Though I am so concerned when he gets older and tries to jump out of his crib like Diego did, I will cross that bridge when I get to it. Right now I am so grateful to the doctors who did a great job straightening out his foot. You would never know which foot was the clubfoot. I never realized how common this condition was until my son had it. I had so many people tell me their child had it or they knew someone who had it. It does help knowing you are not alone. Living in community is the best way to deal with any unexpected challenges. I am so looking forward to taking the brace off for the last time and closing that chapter. I keep picturing the scene in Forest Gump as Forest starts running and the brace flies off his feet. Run, Mateo, Run!

 

 

Comments 4
    • Emily Taylor
    • 2 months

    Oh goodness, sounds like my own journey with my son. He was born with a clubbed foot, and it was so painful to learn he did. Yes, it could have been worse, but it’s something that you’re not prepared to hear. And seeing him in all those casts and braces, and going through surgeries broke my mama heart. God bless you. You’re not alone!!

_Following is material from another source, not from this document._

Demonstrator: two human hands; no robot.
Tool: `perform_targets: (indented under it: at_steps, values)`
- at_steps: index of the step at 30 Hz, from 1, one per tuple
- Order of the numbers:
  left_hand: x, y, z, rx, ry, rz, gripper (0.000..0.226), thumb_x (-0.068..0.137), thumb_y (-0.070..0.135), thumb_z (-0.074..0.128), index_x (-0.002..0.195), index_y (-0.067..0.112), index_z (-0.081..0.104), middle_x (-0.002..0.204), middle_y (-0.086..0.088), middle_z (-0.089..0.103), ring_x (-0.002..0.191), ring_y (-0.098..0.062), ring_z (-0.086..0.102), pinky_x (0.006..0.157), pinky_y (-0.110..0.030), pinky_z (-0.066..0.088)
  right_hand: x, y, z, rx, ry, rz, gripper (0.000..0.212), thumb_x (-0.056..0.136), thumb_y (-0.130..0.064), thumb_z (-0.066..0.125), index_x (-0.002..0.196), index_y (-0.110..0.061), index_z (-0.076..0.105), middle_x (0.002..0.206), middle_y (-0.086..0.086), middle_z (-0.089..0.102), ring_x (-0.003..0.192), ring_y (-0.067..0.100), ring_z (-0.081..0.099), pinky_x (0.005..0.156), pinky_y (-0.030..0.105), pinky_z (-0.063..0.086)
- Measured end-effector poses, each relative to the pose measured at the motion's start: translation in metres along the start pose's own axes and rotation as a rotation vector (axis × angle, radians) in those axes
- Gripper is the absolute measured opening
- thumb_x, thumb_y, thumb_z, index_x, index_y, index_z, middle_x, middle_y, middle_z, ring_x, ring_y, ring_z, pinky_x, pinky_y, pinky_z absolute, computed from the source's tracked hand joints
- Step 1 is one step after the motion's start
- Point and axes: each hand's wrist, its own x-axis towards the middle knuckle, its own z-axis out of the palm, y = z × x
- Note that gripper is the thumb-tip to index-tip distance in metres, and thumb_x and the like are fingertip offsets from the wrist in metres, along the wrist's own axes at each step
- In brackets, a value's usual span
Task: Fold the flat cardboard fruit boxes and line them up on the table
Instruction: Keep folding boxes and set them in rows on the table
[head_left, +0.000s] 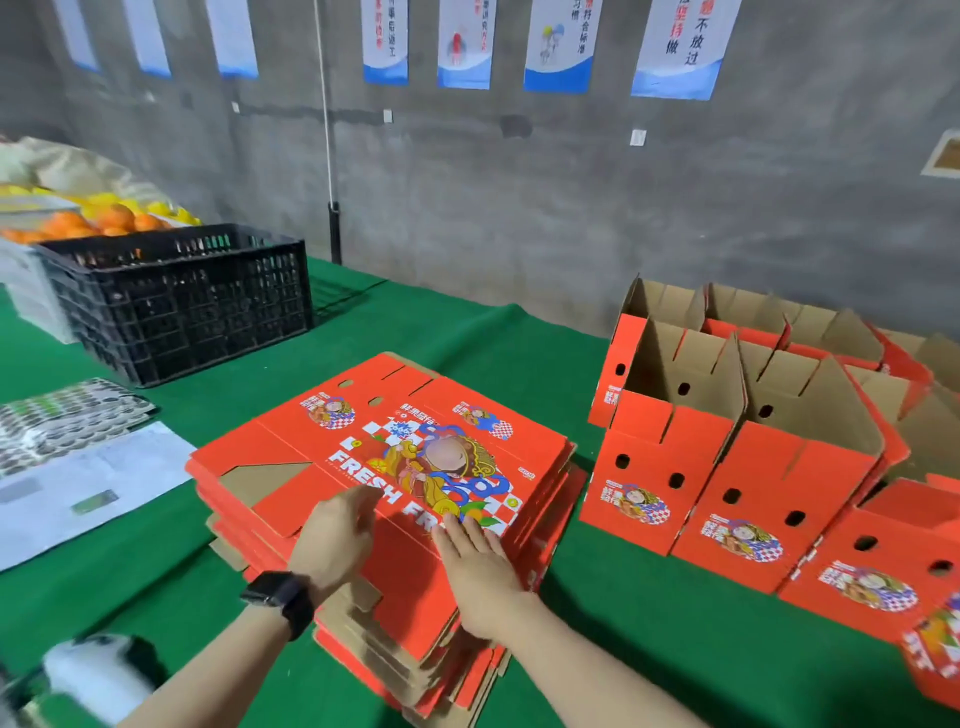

  • This is a really amazing and inspirational story. I’ve never heard of this before, but feel that every momma has her own challenges with each sweet babe. Best of luck as you continue to help your little one through the process. Thank goodness for modern medical techniques that make this kind of thing manageable. Xoxo

    • madrilt@gmail.com
    • 2 months

    Thanks Emily! It does help to know I am not alone. you are so right, It was news that we totally wasn’t expecting. Lots of emotions and trying not to freak out at the news, LOL

    • madrilt@gmail.com
    • 2 months

    Thanks Kristina! Yes, we thanked God many times for the advancement of technology, it amazes me what they can do now for anything!